HIT LIST
Top Australian wine websites, selected by Rick Allen.
www.langtons.com.au Langton’s offers more than 50,000 lots for sale online annually and is the largest market in the world for Penfolds Grange. Buy online on the Exchange, where you pay a fixed price, or through the online auction. All lots sold are checked by the Langton’s staff. Another great aspect is its vintage reports. Type in the region and the year, and there’s a quick summation and rating out of 10 for the vintage, an invaluable tool. The site has information about cult wines and emerging stars. Subscribe for A$33 a year.
www.quaff.com.au How can you fault a site dedicated to wines under A$15? This is the website arm of the book produced each year by WINE contributor Peter Forrestal. Forrestal regularly updates wines he has tried, selecting a wine of the week and another highly recommended wine. There’s nothing too complicated here, just an honest pointer to good-value drops. And it’s free.

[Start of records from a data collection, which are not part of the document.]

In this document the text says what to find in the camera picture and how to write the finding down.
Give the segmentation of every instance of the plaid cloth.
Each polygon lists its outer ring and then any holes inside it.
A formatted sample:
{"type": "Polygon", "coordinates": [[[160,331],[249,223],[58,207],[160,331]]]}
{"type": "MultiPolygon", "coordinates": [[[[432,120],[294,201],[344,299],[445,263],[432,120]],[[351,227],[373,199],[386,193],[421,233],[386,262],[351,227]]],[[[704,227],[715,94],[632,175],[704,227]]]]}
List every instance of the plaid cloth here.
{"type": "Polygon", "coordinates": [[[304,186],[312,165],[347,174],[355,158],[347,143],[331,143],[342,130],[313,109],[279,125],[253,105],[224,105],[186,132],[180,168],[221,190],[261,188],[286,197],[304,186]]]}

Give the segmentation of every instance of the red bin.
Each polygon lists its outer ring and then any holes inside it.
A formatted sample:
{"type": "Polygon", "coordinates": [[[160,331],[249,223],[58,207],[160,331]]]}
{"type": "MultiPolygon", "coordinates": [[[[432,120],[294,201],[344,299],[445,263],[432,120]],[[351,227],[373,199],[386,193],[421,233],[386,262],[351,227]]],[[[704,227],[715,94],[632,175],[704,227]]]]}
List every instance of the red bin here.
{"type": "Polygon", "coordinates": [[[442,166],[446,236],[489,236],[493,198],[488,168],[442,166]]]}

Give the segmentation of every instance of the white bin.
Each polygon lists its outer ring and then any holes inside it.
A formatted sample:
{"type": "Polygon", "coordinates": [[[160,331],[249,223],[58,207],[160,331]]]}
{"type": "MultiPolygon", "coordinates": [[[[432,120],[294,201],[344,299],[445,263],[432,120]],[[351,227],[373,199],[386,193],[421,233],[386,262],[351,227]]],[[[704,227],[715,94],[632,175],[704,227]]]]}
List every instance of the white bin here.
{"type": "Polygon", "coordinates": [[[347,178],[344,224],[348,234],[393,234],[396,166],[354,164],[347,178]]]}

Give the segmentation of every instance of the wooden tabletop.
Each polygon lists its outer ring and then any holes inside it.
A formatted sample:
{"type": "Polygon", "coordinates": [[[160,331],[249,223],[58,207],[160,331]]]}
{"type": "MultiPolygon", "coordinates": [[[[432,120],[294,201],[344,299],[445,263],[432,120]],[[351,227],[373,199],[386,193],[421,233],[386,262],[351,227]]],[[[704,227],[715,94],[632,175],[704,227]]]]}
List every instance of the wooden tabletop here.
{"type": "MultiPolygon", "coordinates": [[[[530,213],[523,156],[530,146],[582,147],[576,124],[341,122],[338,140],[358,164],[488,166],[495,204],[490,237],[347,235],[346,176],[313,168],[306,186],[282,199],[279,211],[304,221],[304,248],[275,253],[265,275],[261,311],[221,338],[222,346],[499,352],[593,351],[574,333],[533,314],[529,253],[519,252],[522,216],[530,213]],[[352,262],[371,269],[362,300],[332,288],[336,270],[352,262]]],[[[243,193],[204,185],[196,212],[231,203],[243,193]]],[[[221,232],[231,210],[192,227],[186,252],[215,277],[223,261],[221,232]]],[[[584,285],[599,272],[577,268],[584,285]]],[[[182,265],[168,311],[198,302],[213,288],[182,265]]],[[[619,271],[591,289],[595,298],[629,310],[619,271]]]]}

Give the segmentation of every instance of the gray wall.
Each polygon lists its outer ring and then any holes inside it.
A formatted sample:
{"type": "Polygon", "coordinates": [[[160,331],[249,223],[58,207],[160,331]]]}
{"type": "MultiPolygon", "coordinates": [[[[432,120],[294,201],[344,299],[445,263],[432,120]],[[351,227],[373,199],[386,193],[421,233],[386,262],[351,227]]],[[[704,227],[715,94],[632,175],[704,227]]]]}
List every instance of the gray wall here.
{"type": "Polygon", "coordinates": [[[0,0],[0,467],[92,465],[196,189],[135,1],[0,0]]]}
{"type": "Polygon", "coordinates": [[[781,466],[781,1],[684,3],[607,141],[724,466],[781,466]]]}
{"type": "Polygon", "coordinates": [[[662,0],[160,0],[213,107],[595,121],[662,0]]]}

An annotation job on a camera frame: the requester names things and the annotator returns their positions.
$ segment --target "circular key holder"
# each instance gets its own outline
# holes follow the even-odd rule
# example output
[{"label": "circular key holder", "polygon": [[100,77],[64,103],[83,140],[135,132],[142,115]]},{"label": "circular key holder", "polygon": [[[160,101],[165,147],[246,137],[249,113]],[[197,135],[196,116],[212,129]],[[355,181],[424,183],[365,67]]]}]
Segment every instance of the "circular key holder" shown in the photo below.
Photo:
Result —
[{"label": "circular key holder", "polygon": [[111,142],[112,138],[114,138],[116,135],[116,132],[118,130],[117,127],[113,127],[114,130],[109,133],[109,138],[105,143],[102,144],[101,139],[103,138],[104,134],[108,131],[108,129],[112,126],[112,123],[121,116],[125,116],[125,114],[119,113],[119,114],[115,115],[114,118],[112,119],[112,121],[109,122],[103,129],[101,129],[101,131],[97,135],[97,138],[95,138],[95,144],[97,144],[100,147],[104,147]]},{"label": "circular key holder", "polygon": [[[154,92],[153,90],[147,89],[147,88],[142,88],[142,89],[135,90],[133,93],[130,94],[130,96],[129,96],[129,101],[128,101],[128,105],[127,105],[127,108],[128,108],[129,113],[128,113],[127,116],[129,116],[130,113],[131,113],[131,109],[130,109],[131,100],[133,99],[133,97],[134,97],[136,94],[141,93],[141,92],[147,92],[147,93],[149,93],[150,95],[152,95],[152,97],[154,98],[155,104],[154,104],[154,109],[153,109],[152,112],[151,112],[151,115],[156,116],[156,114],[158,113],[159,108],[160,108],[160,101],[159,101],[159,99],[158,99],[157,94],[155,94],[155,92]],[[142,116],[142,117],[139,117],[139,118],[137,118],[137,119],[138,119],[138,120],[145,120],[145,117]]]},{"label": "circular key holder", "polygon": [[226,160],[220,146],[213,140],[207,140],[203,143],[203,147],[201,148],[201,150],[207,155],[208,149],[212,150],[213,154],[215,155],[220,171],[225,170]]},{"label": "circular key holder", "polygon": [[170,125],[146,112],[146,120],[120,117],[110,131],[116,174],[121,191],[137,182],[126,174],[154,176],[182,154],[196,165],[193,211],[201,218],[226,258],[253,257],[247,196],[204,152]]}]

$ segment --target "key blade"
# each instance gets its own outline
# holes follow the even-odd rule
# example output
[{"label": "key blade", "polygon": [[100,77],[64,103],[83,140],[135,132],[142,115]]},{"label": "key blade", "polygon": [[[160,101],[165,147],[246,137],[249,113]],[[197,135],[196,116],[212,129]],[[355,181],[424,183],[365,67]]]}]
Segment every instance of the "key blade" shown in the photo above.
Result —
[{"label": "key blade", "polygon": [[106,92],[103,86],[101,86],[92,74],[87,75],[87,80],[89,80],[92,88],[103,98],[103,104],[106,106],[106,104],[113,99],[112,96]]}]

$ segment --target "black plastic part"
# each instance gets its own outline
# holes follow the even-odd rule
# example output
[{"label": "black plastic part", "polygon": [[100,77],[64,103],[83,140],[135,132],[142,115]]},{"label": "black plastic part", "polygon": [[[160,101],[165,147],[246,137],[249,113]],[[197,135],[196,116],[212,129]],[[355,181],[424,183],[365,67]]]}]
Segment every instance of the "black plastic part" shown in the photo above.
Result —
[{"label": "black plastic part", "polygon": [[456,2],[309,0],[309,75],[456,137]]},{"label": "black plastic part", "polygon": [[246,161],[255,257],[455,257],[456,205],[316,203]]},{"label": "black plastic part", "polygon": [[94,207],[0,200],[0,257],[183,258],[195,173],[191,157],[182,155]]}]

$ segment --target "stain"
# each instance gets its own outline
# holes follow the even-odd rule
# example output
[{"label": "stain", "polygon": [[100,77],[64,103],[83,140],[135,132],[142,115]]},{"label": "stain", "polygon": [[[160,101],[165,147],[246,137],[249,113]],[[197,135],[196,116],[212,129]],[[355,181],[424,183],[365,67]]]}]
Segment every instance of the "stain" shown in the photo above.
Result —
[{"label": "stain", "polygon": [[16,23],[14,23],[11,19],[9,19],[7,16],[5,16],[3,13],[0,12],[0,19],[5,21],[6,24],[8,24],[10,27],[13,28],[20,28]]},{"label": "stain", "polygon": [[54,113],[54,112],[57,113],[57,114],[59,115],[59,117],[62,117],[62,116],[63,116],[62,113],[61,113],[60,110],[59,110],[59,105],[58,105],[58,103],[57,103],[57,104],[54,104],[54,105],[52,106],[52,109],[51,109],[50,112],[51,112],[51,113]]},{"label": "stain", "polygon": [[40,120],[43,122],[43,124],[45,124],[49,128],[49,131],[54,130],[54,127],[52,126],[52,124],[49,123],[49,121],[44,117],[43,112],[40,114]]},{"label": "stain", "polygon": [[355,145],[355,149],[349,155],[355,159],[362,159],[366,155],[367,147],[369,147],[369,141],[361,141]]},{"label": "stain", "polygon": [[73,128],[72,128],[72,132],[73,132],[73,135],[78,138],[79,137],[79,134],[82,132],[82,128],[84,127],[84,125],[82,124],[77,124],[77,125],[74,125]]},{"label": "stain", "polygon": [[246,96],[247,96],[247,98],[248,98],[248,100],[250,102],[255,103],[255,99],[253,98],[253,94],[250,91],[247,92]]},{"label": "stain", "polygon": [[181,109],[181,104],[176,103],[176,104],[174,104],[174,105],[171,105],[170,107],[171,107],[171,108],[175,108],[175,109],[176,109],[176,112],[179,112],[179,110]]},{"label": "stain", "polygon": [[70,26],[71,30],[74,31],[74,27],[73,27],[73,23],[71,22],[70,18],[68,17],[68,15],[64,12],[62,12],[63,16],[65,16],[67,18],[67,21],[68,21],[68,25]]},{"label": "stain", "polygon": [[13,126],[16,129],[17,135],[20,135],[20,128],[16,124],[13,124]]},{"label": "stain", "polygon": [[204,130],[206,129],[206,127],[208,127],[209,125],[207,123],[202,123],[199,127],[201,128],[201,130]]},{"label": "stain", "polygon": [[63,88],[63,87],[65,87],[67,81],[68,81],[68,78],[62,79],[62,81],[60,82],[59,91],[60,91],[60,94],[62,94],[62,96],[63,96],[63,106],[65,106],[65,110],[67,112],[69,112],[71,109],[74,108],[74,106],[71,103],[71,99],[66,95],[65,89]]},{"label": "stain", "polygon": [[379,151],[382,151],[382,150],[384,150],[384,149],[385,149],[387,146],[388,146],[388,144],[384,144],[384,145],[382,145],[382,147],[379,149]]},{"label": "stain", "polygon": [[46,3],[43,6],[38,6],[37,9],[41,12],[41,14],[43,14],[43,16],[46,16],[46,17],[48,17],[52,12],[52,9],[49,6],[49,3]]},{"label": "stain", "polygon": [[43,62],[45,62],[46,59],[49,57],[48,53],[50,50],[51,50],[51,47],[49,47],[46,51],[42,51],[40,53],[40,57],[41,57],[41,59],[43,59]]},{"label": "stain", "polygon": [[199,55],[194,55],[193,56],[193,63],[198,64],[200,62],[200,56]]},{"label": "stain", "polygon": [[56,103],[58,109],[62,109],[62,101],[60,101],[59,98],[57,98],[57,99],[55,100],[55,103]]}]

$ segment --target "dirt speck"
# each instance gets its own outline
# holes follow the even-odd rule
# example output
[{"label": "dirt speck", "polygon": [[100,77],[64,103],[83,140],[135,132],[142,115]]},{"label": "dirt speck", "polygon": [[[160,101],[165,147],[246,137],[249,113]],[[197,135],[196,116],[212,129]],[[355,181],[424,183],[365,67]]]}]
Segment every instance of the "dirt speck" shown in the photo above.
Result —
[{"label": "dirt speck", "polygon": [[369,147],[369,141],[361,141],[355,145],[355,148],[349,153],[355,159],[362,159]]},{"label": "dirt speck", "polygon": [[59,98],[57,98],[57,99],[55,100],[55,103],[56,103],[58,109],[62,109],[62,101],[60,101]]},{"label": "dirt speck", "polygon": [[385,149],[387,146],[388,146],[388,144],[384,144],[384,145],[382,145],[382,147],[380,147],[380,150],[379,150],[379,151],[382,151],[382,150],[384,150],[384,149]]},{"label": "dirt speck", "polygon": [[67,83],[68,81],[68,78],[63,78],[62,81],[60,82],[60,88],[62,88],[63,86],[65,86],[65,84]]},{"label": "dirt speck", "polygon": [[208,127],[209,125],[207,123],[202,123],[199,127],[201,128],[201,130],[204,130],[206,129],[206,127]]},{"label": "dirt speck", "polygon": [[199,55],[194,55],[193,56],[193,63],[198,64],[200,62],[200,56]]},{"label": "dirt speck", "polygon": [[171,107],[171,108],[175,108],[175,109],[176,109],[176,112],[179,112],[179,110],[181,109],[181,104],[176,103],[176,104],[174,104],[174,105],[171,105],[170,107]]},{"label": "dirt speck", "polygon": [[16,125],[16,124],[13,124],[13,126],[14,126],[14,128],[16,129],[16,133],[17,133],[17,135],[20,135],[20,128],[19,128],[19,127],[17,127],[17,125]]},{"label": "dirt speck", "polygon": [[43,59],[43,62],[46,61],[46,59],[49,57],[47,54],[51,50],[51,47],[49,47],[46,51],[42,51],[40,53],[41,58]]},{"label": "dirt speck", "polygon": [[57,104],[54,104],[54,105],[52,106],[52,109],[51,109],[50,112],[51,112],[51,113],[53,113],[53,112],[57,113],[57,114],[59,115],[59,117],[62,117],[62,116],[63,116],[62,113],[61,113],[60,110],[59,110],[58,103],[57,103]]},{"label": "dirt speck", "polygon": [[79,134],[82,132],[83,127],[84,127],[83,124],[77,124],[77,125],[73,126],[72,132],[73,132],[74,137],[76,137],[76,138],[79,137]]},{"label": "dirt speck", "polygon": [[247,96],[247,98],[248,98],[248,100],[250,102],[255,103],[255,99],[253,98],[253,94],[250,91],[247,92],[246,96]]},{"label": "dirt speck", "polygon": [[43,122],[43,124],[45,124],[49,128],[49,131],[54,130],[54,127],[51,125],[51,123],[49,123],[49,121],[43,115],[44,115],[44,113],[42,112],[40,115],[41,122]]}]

www.winefront.com.au Wine writer Campbell Mattinson’s site offers a good mix of extensive tasting notes, news, tongue-in-cheek Q&As and no-holds-barred comments. One of the younger breed of wine writers with a lot to say. Subscribe for A$29.95.
www.winecompanion.com.au James Halliday’s bestselling book online. Subscribe for A$20 plus GST.
www.jeremyoliver.com.au In addition to copious tasting notes, Oliver looks at wine business and investing, with a live feed to the Australian Stock Exchange. Subscribe for A$39.95.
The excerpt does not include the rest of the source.